Sunday, January 20, 2008

He Who Laughs Last Laughs Sweetest

I have a plan. A plan for revenge. Ahh...revenge is so sweet. It seems like only yesterday that I was pranking Mr. K with those cat pictures from My Cat Hates You. I can't remember exactly what I was getting even with him for, but it sure was sweet.

My hall pass has been missing since before Christmas break. It was a brown plastic rectangle with my name in white sunken letters. Truth be told, it was the name plate I ripped off my door from Lower Basementia. Hey! Nobody else was going to use it! It was handy to set on the desk, and send with a kid down the hall. No passes to write and date. If it was left somewhere, it was returned. It was my NAME, you see. So it always came back to me.

There is a kid in my 2nd Hour who asked how badly I wanted it back. This was after it had been missing for a couple weeks. He said he knew where it was. I told him to bring it. The next day, he said, "What's it worth to you?" I told him I might have a small reward...such as a big 'Thank You'. He was not impressed. So every couple of days now, he brings up my hall pass. The way he acts, he has it hidden somewhere. I'm a fairly good reader of people. Teachers have to be. Now one of his cronies has also started asking about the reward. They are in cahoots, those two. The one said that if I give them the reward, they will give me the hall pass. I said that if they give me the hall pass, I will give them the reward. We are at an impasse. I have progressed from the Thank You to a pack of gum. They are holding out for more.

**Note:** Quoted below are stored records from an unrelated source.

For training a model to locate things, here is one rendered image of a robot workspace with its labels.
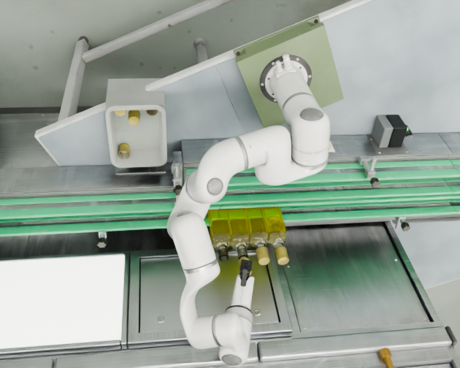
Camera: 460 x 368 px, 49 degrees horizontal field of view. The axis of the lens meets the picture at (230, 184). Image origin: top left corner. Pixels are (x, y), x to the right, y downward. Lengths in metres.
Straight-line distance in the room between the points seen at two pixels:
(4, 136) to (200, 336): 1.39
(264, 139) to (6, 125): 1.43
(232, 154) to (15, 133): 1.34
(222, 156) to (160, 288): 0.57
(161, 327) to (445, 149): 1.09
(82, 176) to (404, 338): 1.10
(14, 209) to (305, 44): 0.99
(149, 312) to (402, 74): 1.07
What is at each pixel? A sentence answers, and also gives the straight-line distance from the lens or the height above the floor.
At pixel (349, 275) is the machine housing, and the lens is 1.74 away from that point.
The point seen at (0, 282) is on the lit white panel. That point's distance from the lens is 1.70.
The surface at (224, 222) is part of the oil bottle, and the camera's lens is 1.56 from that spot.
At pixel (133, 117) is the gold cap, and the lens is 1.55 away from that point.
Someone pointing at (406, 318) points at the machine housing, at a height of 1.28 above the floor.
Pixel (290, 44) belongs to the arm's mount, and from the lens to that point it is 1.47.
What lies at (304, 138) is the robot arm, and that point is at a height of 1.13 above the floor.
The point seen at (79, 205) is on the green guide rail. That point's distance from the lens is 1.63.
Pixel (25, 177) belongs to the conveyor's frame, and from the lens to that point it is 1.74.
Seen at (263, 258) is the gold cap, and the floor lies 1.16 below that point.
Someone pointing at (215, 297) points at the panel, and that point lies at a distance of 1.57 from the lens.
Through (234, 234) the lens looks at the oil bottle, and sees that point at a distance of 1.53.
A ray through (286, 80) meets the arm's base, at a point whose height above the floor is 0.90.
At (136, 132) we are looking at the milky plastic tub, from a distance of 1.63.
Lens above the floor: 2.11
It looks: 48 degrees down
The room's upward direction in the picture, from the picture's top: 169 degrees clockwise
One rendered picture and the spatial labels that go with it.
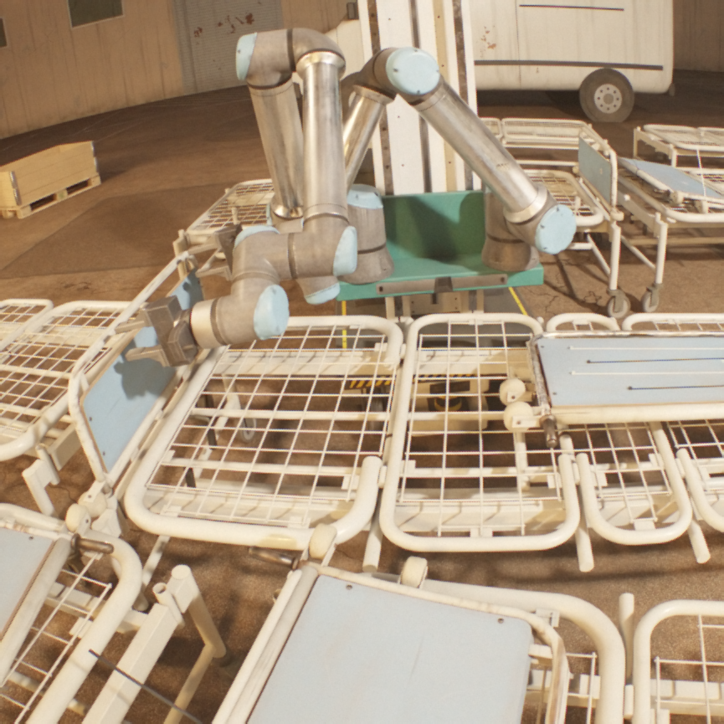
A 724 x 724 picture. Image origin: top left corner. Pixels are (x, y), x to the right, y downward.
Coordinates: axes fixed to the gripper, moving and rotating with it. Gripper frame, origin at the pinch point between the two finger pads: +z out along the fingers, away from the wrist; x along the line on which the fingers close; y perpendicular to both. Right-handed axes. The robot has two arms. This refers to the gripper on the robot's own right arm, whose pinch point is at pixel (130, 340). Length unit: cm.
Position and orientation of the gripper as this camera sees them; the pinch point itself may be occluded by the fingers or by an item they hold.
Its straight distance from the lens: 128.2
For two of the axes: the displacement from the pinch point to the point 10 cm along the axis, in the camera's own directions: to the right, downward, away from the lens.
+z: -9.5, 1.6, 2.6
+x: -2.6, -8.6, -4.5
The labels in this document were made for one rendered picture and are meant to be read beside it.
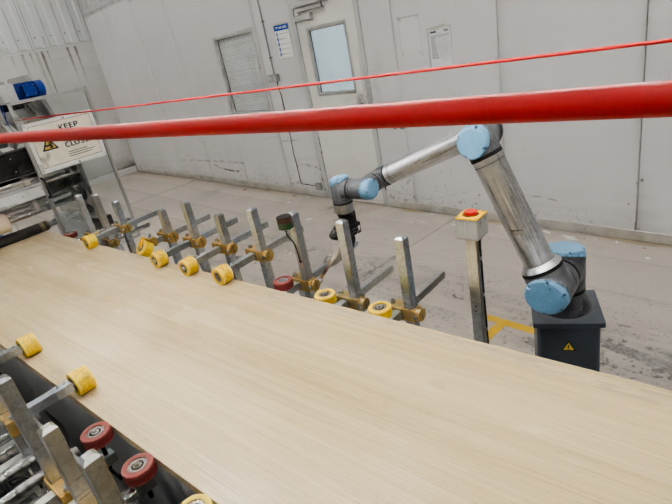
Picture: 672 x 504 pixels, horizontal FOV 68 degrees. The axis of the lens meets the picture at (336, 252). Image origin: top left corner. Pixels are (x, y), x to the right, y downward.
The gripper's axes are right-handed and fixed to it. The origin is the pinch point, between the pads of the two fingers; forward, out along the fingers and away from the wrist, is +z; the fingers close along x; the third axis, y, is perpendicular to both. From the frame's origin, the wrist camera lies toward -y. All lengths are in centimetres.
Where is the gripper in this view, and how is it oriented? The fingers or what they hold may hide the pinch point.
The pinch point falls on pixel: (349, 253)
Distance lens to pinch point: 234.9
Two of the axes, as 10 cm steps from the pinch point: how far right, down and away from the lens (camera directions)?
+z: 1.8, 9.0, 4.0
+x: -7.6, -1.3, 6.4
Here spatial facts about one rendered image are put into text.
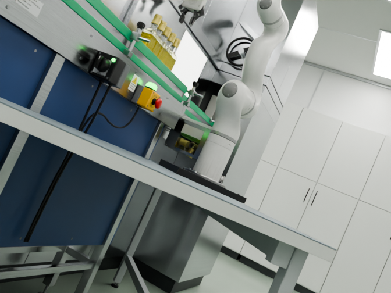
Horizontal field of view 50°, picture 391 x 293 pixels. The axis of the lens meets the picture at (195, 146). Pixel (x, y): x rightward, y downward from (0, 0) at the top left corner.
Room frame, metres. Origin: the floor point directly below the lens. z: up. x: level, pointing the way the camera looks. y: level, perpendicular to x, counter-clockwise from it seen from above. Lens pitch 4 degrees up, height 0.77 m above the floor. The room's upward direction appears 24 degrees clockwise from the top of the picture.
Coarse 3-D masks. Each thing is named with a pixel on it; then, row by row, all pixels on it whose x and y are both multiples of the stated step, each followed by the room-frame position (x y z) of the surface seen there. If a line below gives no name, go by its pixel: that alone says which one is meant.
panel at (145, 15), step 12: (144, 0) 1.85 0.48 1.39; (156, 0) 1.93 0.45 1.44; (132, 12) 1.82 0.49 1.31; (144, 12) 1.89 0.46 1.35; (156, 12) 1.97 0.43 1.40; (168, 12) 2.05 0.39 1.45; (132, 24) 1.85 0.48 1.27; (168, 24) 2.10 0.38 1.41; (180, 24) 2.20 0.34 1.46; (180, 36) 2.25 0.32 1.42; (192, 36) 2.36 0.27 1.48
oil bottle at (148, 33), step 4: (148, 28) 1.76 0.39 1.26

Just Thursday morning, I told them this was starting to smell like extortion. They replied, "What's extortion?" Those wacky freshmen! I refused to feed their thirst for knowledge. I have plenty of dictionaries in the cabinet.

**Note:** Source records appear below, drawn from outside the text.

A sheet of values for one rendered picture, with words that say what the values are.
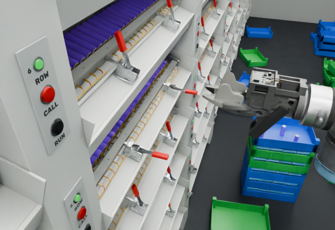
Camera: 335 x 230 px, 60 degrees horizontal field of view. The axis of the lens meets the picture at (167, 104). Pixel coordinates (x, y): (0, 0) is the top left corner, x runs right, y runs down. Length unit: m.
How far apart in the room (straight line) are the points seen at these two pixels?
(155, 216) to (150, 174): 0.20
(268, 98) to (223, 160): 1.40
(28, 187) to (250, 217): 1.51
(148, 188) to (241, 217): 0.97
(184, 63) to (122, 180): 0.50
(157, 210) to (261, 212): 0.87
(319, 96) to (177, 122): 0.56
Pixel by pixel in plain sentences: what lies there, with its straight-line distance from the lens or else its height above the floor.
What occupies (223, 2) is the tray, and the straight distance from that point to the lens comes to 1.62.
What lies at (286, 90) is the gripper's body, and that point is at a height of 1.11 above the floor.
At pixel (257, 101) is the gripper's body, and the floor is 1.07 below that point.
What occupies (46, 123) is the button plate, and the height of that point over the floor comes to 1.24.
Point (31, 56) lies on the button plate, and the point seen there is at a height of 1.31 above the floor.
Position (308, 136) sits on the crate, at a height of 0.40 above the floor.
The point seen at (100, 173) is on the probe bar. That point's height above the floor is 0.99.
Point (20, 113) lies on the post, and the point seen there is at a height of 1.27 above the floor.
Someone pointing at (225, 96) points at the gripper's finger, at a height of 1.07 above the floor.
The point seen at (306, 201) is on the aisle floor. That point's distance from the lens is 1.94.
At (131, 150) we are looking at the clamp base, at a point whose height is 0.98.
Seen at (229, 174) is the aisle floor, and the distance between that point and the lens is 1.94.
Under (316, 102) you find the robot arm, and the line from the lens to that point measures 0.65.
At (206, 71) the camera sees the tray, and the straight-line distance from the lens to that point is 1.41.
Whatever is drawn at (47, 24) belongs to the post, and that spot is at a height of 1.33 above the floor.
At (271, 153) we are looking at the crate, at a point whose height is 0.36.
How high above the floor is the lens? 1.43
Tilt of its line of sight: 35 degrees down
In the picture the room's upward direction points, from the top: straight up
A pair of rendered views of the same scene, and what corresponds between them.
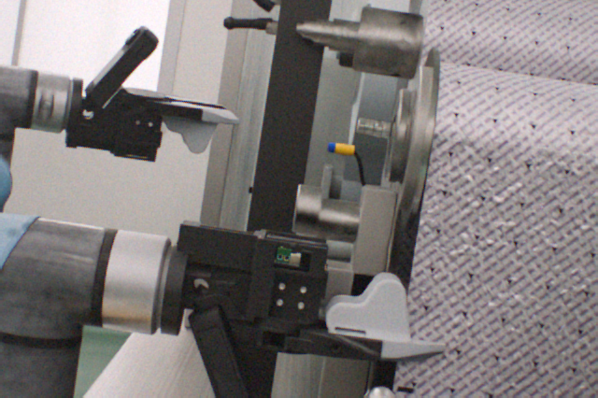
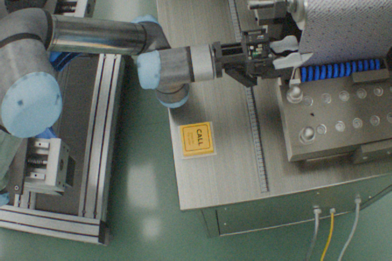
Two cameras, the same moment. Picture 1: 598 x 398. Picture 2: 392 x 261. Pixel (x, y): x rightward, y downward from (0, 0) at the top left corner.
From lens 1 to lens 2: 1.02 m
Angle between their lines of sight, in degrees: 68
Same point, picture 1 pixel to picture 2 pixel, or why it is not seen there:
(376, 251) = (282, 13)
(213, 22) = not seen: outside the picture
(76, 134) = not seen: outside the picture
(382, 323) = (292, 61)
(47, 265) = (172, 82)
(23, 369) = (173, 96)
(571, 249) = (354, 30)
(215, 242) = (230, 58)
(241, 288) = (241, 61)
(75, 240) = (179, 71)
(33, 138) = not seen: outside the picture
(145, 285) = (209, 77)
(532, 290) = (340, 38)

Also Thursday, 7th Hour, a known troublemaker came to class and said, "Oh, I have something for you." He reached into his pocket and pulled out my Basementia pass. What a thoughtful thing to do! I told him, "You know, I thought that kid had it! Just the way he acted. It was in his gym locker, wasn't it?" I told him the kid's name. He said, "How did you know that? I was looking in his gym locker for some deodorant, and there it was!" Aha! My psychic powers are still strong! So I swore that class to secrecy. They are mostly juniors and couple of seniors. They will not be telling any freshman of my dastardly plot. I paid the finder a fee of one cold bottle of water from my mini-fridge. He was pleased. He had not even asked for anything.

I'm going to offer a very special reward for the return of my hall pass. All the while, it will be snuggled in back of my bottom desk drawer, under some boring forms. And I will watch the little extortionists squirm. I will watch them go from a panic over losing the very thing that will bring them treasure. Then I will do some extorting of my own. I will tell them that since they seem to know an awful lot about my hall pass, I'm turning their names over to the principal for taking my personal property. I think I can get him to play along. He's done it for a bus driver, except the girl they were pranking burst into tears, which kind of backfired on them, but I don't see these two hardened criminals squirting out any saline.

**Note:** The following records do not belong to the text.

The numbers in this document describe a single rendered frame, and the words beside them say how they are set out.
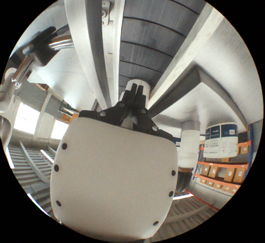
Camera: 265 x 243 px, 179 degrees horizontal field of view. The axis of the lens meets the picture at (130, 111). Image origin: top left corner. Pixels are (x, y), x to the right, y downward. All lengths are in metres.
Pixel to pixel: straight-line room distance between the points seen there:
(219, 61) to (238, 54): 0.06
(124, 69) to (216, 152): 0.43
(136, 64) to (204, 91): 0.15
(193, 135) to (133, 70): 0.30
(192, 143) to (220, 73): 0.25
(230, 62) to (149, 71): 0.20
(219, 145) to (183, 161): 0.18
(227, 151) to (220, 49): 0.35
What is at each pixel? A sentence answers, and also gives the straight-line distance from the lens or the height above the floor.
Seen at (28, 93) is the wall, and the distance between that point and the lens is 5.67.
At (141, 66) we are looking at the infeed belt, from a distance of 0.15.
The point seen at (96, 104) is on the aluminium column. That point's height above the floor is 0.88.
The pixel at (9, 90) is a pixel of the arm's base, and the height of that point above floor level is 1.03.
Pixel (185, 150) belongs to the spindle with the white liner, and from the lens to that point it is 0.35.
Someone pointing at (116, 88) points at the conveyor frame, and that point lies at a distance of 0.23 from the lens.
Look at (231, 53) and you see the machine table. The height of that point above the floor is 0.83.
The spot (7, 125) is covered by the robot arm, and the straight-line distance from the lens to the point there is 0.60.
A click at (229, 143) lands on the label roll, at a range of 0.44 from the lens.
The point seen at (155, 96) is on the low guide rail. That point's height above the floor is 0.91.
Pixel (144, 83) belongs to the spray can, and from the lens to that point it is 0.17.
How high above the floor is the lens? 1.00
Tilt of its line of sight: 20 degrees down
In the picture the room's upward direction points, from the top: 165 degrees counter-clockwise
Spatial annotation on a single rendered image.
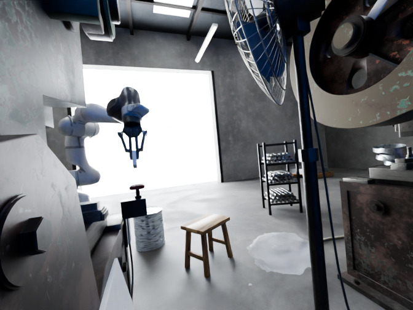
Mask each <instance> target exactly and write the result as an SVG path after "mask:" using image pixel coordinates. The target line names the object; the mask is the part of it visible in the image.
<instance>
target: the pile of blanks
mask: <svg viewBox="0 0 413 310"><path fill-rule="evenodd" d="M162 210H163V209H162ZM162 210H161V211H160V212H158V213H155V214H152V215H146V216H142V217H135V218H133V226H134V233H135V246H136V249H137V251H141V252H148V251H151V250H155V249H158V248H160V247H161V246H163V245H164V243H165V231H164V225H163V223H164V221H163V211H162Z"/></svg>
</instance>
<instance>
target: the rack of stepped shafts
mask: <svg viewBox="0 0 413 310"><path fill-rule="evenodd" d="M288 144H294V157H295V159H292V158H293V156H290V153H288V146H287V145H288ZM279 145H284V146H285V152H279V153H266V146H279ZM257 147H258V161H259V174H260V182H261V195H262V208H265V202H264V200H267V201H268V208H269V215H272V211H271V206H272V205H288V204H289V205H290V206H293V204H299V212H300V213H303V210H302V197H301V183H300V176H299V162H298V155H297V141H296V140H293V142H287V141H284V143H274V144H267V145H266V143H262V145H259V144H257ZM260 147H263V153H264V157H263V160H261V154H260ZM292 161H293V162H292ZM294 161H295V162H294ZM289 164H296V177H297V179H294V178H295V176H292V173H291V172H289ZM261 165H264V167H265V175H264V176H265V177H264V178H263V177H262V167H261ZM272 165H286V169H287V171H285V170H275V171H268V169H267V166H272ZM262 179H263V180H262ZM292 181H293V182H292ZM263 182H266V187H267V192H265V193H266V195H264V188H263ZM281 182H282V183H281ZM285 182H286V183H285ZM270 183H271V184H270ZM291 184H297V191H298V198H299V199H297V198H296V196H295V195H294V194H293V193H292V192H291ZM276 185H288V190H287V189H285V188H277V189H269V186H276ZM282 201H283V202H282ZM286 201H288V202H286ZM295 201H297V202H295ZM274 202H275V203H274ZM278 202H280V203H278ZM271 203H272V204H271Z"/></svg>
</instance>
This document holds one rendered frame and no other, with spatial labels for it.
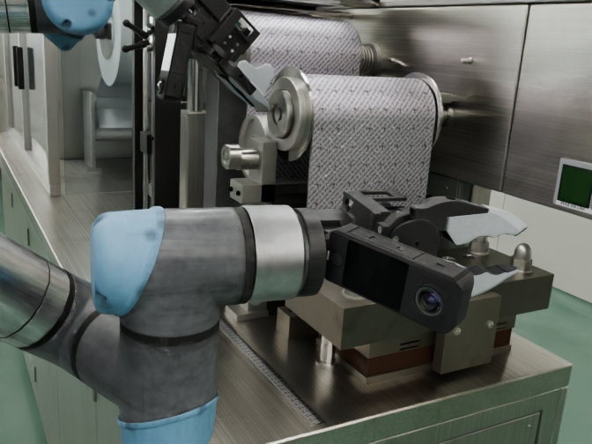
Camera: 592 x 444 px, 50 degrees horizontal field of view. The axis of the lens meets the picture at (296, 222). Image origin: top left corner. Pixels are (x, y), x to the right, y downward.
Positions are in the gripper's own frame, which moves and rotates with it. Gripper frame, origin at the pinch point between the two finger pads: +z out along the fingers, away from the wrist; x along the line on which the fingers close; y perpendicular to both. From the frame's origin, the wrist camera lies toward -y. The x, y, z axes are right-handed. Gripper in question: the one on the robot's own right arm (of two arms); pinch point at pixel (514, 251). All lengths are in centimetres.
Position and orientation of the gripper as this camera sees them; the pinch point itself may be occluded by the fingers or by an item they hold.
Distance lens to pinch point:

I can't wait to put my plan in motion. I think next week will be good. Friday, I upped the reward to a 20 oz. bottle of soda for each extortionist. It was their suggestion. Little did they know, they no longer had my personal property which they are trying to charge me for. After the Hillmomba Idol Contest on Friday night, one of them came over to my section of the bleachers to visit me. I said, "Where's my hall pass." He told me to wait a minute. He went to consult with his crony. When he came back, he said, "It has been moved to a more secure location. I do not have the combination to the safe. We will get you the picture on Monday."

Suuuuure you will. Heh, heh. There is no more secure location than in my bottom desk drawer under some boring forms.

2 comments:

Mommy Needs a Xanax said...

I've always dreamed that one of my students would move on to the high school, take Shop, and make me a hall pass with my name on it. But I don't think they teach Shop anymore.

I haven't bought one of those plastic ones because I'm afraid it'll get stolen and the little buttholes will use it for evil, or if I have a sub she'll just give it to them. When I taught in Hell, I had a hall pass, and the kids created a very well done body-double for it out of cardboard.

For now I just use the little slips of paper that have to be filled out. I don't give many passes anyway, so it's just as well.

Hillbilly Mom said...

DPA,
Shop is alive and well, and co-habiting with Home-Ec. Only they go by new names now: Tech and FACS.

IF you ever get a real hall pass, I'm sure you have the drawer of boring forms to shelter it.